12-03-2015 08:49 AM
I've have a load of case classes which I've used in spark to save data as parquet, e.g.: case class Person(userId: String, technographic: Option[Technographic] = None, geographic: Option[Geographic] = None) case class Technographic(browsers: Seq[Browser], devices: Seq[Device], oss: Seq[Os]) case class Browser(family: String, major: Option[String] = None, language: String ... How can I convert the data on disk back to these case classes? I need to be able to select multiple columns and explode them so that the for each list (e.g. `browsers`) all of the sub lists have the same lengths. E.g.
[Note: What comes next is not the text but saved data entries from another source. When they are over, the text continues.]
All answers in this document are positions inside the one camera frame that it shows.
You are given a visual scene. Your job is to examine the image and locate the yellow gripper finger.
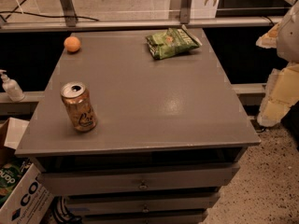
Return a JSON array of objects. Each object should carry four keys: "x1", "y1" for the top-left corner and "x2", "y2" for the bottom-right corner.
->
[
  {"x1": 256, "y1": 23, "x2": 279, "y2": 49},
  {"x1": 257, "y1": 63, "x2": 299, "y2": 127}
]

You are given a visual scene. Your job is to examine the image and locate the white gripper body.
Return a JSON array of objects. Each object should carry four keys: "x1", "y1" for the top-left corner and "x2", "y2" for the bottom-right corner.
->
[{"x1": 277, "y1": 0, "x2": 299, "y2": 63}]

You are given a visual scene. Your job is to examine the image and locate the orange soda can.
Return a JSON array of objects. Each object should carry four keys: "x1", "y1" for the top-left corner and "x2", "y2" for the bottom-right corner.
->
[{"x1": 61, "y1": 81, "x2": 97, "y2": 132}]

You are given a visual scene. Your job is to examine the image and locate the green jalapeno chip bag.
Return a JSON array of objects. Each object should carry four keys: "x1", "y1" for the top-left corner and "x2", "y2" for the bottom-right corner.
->
[{"x1": 146, "y1": 25, "x2": 202, "y2": 60}]

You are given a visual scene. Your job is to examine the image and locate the middle grey drawer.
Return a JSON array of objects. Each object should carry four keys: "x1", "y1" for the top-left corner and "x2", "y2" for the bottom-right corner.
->
[{"x1": 66, "y1": 192, "x2": 220, "y2": 216}]

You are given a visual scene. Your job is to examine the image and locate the grey drawer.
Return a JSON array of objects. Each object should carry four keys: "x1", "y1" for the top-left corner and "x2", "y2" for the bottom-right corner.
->
[
  {"x1": 66, "y1": 192, "x2": 220, "y2": 216},
  {"x1": 82, "y1": 209, "x2": 207, "y2": 224},
  {"x1": 38, "y1": 163, "x2": 240, "y2": 196}
]

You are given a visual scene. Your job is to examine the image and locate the grey drawer cabinet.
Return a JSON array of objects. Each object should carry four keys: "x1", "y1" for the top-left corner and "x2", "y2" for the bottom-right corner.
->
[{"x1": 14, "y1": 28, "x2": 262, "y2": 224}]

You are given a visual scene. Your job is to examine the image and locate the bottom grey drawer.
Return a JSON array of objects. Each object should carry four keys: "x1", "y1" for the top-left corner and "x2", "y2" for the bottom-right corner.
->
[{"x1": 82, "y1": 209, "x2": 207, "y2": 224}]

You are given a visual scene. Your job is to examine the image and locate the orange fruit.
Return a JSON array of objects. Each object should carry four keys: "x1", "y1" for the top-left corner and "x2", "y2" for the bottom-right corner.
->
[{"x1": 64, "y1": 36, "x2": 81, "y2": 52}]

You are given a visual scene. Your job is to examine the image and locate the top grey drawer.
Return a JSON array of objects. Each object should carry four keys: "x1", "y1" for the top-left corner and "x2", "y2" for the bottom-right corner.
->
[{"x1": 38, "y1": 163, "x2": 240, "y2": 196}]

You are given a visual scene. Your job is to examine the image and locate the white pump sanitizer bottle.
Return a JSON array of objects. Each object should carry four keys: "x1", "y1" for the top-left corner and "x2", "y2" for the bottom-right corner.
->
[{"x1": 0, "y1": 70, "x2": 25, "y2": 102}]

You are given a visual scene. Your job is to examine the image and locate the white cardboard box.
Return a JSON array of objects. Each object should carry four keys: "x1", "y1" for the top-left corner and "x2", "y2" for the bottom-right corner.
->
[{"x1": 0, "y1": 118, "x2": 53, "y2": 224}]

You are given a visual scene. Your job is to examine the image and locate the green snack package in box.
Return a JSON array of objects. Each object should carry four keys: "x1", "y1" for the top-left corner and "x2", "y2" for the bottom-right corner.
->
[{"x1": 0, "y1": 159, "x2": 31, "y2": 207}]

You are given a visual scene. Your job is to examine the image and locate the black and white cables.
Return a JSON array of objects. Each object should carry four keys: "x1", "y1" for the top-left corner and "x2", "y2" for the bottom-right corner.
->
[{"x1": 50, "y1": 197, "x2": 83, "y2": 224}]

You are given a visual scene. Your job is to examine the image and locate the black cable on floor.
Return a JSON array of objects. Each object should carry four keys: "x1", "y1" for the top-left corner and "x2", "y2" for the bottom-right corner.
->
[{"x1": 0, "y1": 0, "x2": 101, "y2": 22}]
Given this original data: Person(userId="1234", technographic=Some(Technographic(browsers=Seq( Browser(family=Some("IE"), major=Some(7), language=Some("en")), Browser(family=None, major=None, language=Some("en-us")), Browser(family=Some("Firefox), major=None, language=None) )), geographic=Some(Geographic(...)) ) I need, e.g. for the browser data to be as follows (as well as being able to select all columns): family=IE, major=7, language=en family=None, major=None, language=en-us family=Firefox, major=None, language=None which I could get if spark could `explode` each list item. Currently it will just do something like (and anyway `explode` won't work with multiple columns): browsers.family = ["IE", "Firefox"] browsers.major =  browsers.language = ["en", "en-us"]
So how how can I reconstruct a user's record (the entire set of case classes that produced a row of data) from all this nested optional data using spark 1.5.2?